TASK PROMPT: Below are the records; copy exactly the stretch from the line containing "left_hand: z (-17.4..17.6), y" through the line containing "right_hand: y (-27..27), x", both ends included, and nothing else.

** Opening MATERIAL PROVIDED block **

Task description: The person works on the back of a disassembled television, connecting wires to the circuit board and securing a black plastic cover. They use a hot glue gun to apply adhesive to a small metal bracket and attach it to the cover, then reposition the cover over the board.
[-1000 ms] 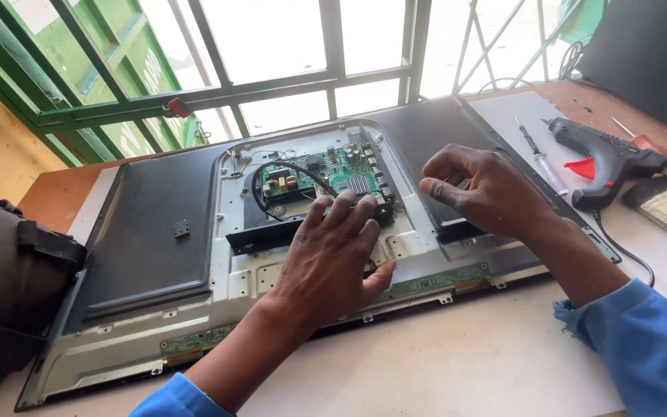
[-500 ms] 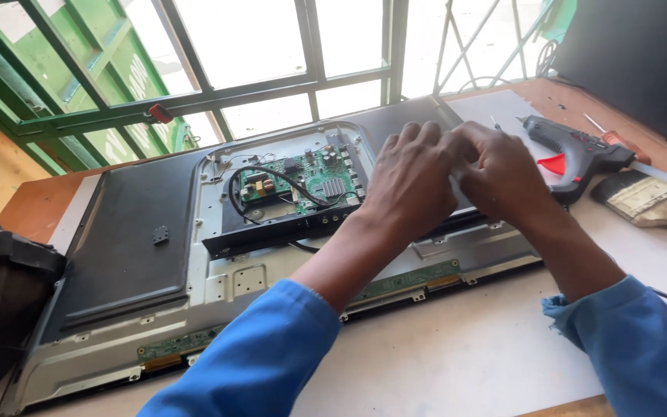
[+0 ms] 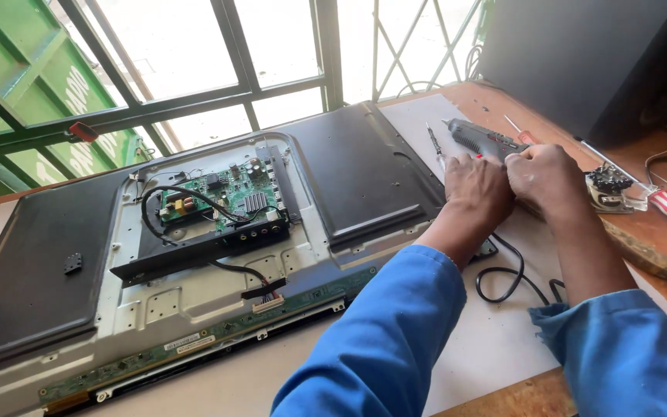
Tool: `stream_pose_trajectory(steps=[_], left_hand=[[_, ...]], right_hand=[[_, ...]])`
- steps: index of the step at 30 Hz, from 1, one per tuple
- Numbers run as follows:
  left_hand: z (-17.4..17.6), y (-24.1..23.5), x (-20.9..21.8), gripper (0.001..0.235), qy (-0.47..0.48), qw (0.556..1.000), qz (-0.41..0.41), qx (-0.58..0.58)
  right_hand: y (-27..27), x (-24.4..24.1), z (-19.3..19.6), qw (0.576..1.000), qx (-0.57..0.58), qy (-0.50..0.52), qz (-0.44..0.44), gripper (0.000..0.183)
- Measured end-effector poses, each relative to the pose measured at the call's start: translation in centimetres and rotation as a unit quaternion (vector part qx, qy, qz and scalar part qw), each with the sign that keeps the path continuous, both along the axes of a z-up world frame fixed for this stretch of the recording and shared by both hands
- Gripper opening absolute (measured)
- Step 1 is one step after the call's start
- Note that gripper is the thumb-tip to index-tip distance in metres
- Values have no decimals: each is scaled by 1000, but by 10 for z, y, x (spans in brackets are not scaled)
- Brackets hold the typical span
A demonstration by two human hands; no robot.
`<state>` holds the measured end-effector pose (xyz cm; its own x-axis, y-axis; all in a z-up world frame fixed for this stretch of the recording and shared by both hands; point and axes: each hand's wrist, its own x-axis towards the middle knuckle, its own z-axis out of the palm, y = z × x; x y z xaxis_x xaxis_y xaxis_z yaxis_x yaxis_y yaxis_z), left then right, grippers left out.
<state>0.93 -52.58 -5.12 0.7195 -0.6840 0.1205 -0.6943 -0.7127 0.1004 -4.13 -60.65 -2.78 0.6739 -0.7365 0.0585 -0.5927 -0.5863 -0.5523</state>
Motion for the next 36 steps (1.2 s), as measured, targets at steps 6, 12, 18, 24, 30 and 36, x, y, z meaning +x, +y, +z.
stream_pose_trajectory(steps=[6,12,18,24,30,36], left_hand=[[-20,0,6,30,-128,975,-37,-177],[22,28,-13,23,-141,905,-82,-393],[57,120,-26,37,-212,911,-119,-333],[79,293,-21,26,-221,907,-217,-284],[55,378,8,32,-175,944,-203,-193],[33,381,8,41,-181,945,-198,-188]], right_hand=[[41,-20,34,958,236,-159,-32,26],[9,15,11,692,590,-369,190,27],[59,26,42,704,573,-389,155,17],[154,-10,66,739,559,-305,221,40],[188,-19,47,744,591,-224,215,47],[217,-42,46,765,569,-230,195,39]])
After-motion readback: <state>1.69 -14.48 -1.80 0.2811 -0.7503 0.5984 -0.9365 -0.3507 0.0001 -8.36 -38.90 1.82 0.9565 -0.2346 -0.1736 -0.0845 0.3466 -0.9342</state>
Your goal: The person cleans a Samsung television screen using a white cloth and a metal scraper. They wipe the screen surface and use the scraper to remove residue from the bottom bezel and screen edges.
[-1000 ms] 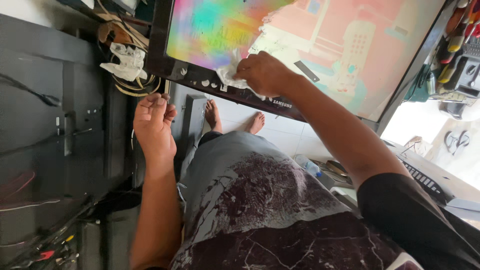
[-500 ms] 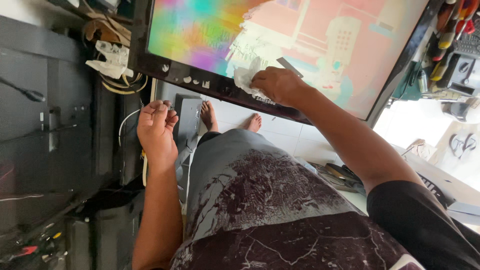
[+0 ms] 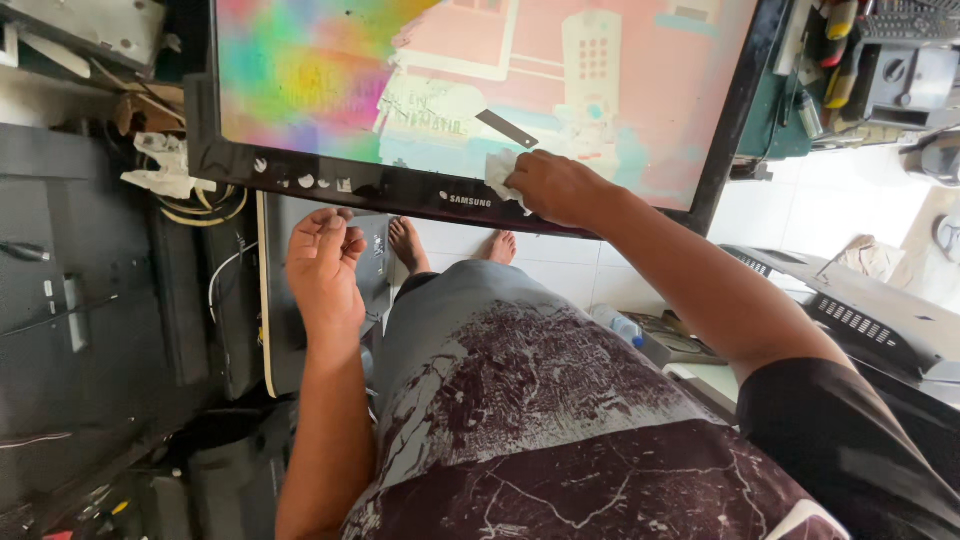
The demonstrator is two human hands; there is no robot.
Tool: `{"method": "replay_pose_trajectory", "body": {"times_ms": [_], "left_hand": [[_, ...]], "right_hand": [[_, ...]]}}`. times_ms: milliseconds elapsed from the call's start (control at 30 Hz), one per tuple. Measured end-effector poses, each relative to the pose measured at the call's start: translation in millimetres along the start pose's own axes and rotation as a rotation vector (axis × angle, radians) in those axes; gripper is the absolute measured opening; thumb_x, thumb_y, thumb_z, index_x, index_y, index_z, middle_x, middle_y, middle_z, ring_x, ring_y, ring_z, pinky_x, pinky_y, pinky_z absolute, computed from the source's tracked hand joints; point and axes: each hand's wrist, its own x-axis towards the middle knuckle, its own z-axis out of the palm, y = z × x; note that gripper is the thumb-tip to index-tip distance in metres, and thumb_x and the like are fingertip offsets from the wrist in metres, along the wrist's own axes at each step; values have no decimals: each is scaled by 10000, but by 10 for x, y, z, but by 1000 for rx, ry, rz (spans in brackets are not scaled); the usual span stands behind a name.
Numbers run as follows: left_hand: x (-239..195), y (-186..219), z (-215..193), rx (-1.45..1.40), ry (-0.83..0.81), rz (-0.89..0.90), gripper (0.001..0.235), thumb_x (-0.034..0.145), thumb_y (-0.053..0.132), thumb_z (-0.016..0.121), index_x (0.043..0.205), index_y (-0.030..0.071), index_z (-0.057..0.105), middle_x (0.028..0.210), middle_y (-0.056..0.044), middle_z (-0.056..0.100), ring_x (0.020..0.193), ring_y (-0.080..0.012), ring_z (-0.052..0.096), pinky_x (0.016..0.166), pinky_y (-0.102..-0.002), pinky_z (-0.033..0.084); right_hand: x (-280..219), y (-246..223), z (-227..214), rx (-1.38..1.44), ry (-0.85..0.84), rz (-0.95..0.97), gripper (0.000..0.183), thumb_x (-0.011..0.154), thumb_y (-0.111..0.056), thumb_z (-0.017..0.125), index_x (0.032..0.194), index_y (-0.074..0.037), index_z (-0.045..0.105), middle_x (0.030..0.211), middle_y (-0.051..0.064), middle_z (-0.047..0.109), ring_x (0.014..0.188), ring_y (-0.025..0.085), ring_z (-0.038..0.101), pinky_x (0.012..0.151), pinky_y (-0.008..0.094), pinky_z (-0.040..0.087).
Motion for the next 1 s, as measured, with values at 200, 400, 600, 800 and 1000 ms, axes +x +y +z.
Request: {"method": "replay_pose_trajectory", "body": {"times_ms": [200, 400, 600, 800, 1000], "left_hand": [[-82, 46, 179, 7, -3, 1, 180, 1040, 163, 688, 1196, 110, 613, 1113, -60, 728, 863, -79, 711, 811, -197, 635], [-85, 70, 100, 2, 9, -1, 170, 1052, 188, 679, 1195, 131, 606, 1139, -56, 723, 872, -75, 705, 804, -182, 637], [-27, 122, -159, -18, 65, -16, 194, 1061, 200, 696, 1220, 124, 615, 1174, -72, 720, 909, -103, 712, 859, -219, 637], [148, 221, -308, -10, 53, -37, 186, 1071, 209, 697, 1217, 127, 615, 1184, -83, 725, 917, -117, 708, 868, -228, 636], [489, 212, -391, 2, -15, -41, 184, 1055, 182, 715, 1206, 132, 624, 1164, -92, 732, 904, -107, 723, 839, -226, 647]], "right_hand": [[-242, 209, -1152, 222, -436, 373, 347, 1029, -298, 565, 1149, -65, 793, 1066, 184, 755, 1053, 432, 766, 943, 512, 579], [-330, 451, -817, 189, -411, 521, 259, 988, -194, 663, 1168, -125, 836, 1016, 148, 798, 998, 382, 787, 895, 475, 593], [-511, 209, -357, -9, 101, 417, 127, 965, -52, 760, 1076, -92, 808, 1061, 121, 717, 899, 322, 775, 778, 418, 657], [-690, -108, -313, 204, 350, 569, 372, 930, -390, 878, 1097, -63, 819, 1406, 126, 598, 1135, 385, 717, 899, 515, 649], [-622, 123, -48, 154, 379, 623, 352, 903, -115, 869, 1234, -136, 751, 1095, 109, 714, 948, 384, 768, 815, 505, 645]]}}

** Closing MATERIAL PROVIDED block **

RESPONSE AREA:
  left_hand: z (-17.4..17.6), y (-24.1..23.5), x (-20.9..21.8), gripper (0.001..0.235), qy (-0.47..0.48), qw (0.556..1.000), qz (-0.41..0.41), qx (-0.58..0.58)
  right_hand: y (-27..27), x (-24.4..24.1), z (-19.3..19.6), qw (0.576..1.000), qx (-0.57..0.58), qy (-0.50..0.52), qz (-0.44..0.44), gripper (0.000..0.183)

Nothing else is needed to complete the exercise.